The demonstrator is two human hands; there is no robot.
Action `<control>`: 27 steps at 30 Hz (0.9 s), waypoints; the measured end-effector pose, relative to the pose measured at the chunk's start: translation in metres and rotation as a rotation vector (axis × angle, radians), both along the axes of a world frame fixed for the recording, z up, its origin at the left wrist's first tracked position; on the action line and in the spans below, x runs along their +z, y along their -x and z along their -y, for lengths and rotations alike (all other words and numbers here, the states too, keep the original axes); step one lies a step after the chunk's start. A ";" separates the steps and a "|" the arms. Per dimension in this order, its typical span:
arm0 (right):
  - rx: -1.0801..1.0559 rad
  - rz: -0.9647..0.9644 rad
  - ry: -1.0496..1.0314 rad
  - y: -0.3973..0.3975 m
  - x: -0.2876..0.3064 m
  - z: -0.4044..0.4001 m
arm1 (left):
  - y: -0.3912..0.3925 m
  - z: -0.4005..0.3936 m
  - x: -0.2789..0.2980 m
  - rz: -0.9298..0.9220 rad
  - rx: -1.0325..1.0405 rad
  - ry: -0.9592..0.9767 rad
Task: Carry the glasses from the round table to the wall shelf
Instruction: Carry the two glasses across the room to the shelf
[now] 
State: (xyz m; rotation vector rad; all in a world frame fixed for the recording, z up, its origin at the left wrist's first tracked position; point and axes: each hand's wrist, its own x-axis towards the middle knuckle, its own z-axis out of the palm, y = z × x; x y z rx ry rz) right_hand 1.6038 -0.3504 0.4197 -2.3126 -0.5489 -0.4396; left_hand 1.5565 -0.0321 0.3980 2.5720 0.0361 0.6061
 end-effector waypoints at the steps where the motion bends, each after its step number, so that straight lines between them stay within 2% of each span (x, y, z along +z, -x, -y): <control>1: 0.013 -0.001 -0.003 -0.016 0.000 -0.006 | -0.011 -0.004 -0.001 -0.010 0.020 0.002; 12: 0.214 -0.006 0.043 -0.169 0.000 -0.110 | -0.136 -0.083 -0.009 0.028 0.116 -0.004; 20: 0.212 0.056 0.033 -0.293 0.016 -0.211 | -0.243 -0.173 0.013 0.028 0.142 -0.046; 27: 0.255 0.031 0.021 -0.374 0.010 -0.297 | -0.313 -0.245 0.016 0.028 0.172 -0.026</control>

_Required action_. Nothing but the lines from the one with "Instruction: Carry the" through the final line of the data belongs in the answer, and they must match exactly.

_Response area_.
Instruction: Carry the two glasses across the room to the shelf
[now] 
State: (xyz m; rotation vector rad; all in a world frame fixed for the recording, z up, its origin at the left wrist's first tracked position; point and axes: each hand's wrist, its own x-axis towards the middle knuckle, its own z-axis out of the palm, y = z × x; x y z rx ry rz) right_hand 1.6038 -0.3504 0.4197 -2.3126 -0.5489 -0.4396; left_hand 1.5565 -0.0321 0.3980 2.5720 0.0361 0.6061
 end-effector waypoints at the steps where the motion bends, each after its step number, so that straight lines between them stay within 2% of each span (x, y, z along +z, -x, -y): <control>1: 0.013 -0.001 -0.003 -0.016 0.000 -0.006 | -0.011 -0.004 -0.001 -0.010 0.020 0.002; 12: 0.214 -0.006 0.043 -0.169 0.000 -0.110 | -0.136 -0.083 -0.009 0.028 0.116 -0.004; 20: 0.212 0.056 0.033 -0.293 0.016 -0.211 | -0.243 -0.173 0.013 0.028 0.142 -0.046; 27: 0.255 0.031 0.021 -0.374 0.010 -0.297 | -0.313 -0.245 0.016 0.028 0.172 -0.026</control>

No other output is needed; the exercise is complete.